For any primitive character $\chi$ mod $N$, the finite sum $\sum_{a\;mod\;N} \;\chi(a)\,s(x+{a\over N})$ produces your sum, multiplied by the corresponding Gauss sum.

Edit: in response to comment/question, I don't think there is a simpler expression for the sum over $a$ mod $N$, exactly because of the assumption that the character has conductor $N$. In the opposite case(s), e.g., that the character $\chi$ is trivial, indeed there is cancellation. But with the primitivity assumption, the riff is that $\sum_a \chi(a)\,e^{2\pi i na/N} = \overline{\chi}(n)\,\sum_a \chi(a)\,e^{2\pi i a/N}$ for $n$ prime to $N$. In fact, since for (odd!) quadratic characters this essentially gives the class number (by computing $L(1,\chi)$, any serious simplification would have to give striking new information on class numbers, which is a non-trivial issue (see Siegel, Heegner, Stark, Goldfeld, et alia).

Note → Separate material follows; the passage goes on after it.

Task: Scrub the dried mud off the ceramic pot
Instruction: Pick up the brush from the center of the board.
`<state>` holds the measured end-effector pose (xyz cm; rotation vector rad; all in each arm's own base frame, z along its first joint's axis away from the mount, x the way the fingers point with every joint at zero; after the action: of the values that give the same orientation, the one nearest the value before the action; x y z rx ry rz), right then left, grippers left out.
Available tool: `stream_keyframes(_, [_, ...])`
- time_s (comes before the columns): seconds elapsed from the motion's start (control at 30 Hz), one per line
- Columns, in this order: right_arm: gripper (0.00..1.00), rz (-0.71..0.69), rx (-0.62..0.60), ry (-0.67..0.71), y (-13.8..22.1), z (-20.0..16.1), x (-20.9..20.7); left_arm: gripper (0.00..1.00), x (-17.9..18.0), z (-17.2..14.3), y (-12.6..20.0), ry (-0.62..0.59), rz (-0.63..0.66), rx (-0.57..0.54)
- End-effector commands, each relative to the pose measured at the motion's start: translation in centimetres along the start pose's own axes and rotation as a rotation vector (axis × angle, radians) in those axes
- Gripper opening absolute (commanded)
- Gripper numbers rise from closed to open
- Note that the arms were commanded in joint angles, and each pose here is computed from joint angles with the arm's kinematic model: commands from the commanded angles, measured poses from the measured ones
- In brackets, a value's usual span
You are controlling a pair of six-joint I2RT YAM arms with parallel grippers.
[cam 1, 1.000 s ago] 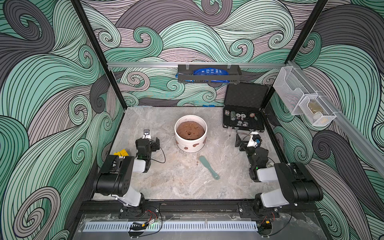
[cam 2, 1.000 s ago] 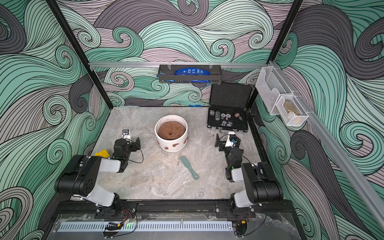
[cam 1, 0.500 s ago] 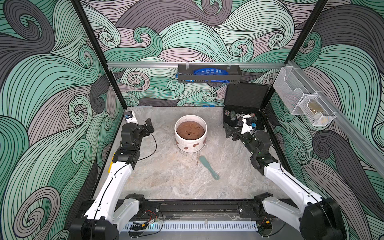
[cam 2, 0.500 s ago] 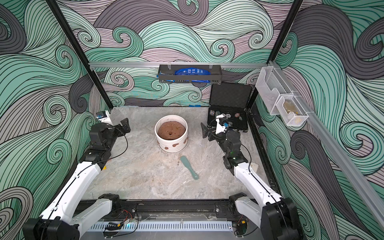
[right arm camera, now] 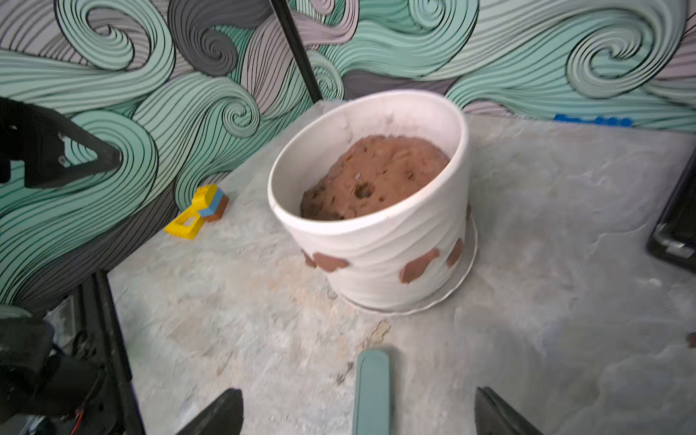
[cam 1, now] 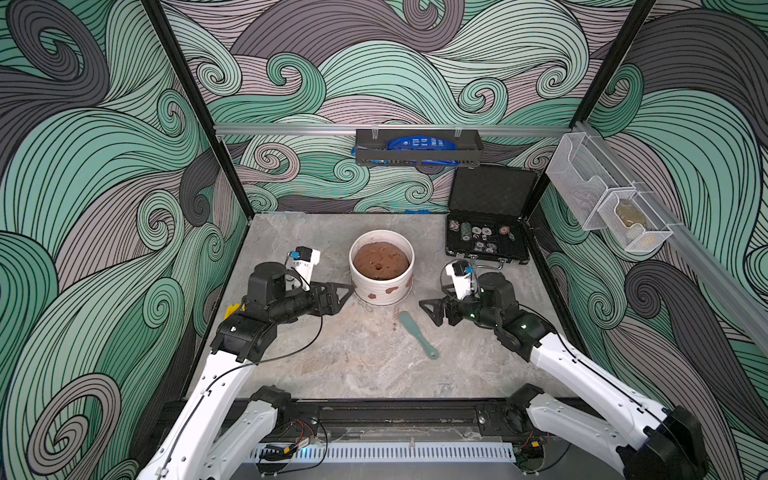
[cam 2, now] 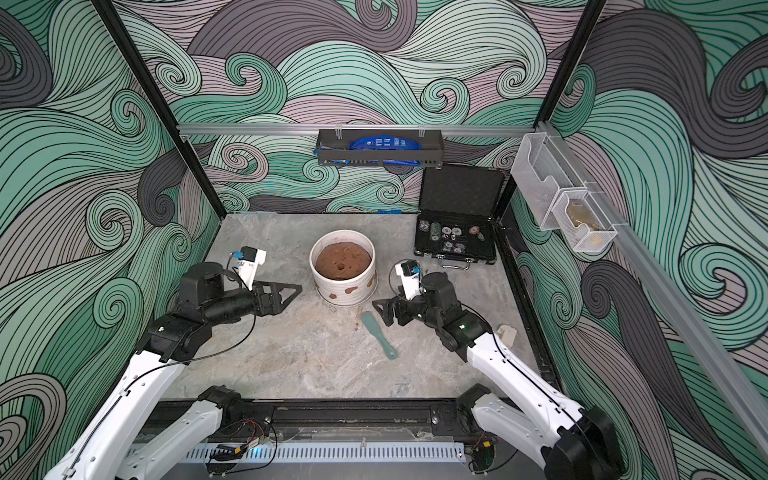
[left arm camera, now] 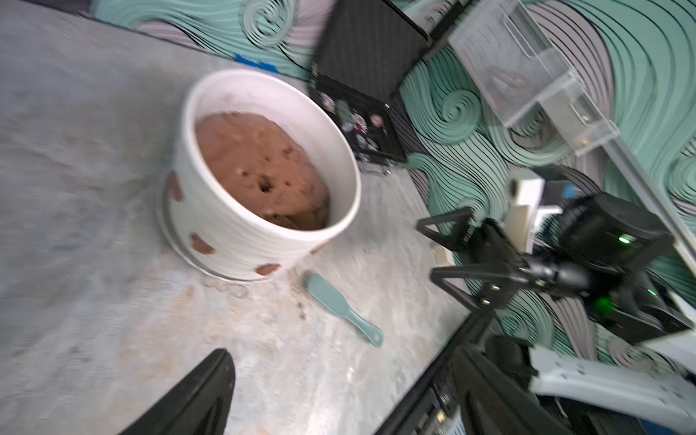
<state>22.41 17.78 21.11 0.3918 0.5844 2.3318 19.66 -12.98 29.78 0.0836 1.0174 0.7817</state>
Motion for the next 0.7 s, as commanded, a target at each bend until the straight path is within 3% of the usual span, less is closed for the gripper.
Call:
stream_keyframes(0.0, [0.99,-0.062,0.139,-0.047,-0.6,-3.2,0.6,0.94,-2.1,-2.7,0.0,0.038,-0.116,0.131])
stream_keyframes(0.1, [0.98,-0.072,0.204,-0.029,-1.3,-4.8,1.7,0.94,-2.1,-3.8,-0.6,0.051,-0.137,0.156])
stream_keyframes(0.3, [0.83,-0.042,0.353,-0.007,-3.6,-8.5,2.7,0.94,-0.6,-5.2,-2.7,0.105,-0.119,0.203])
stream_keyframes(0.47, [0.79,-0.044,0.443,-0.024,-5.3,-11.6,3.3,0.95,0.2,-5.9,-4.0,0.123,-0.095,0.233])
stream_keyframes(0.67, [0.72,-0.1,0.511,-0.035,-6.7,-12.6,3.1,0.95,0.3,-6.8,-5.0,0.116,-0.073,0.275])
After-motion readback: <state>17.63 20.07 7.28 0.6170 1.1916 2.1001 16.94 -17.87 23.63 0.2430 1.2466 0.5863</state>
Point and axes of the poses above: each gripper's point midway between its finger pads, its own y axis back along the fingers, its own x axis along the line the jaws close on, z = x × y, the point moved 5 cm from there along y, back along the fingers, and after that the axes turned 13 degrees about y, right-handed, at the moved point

Further edit: yes, indeed, setting $x=0$ in the Fourier expansion literally gives (up to some constants and normalizations) $L(1,\chi)$ for odd $\chi$. We must believe that the Fourier series converges pointwise away from the discontinuities at integers, and it does: the usual Dirichlet kernel argument proves convergence for finitely-piecewise continuous functions at points where the function is once-continuously-differentiable.

Edit: @J.M., about whether the quadratic symbol should be a Jacobi symbol or Kronecker, ... the real point is that $k\rightarrow (k/d)_2$ should be a primitive character mod $N$. So, no, the "d" need not be prime (which is the earlier, "Jacobi" sense), but can be composite (the later, "Kronecker" sense).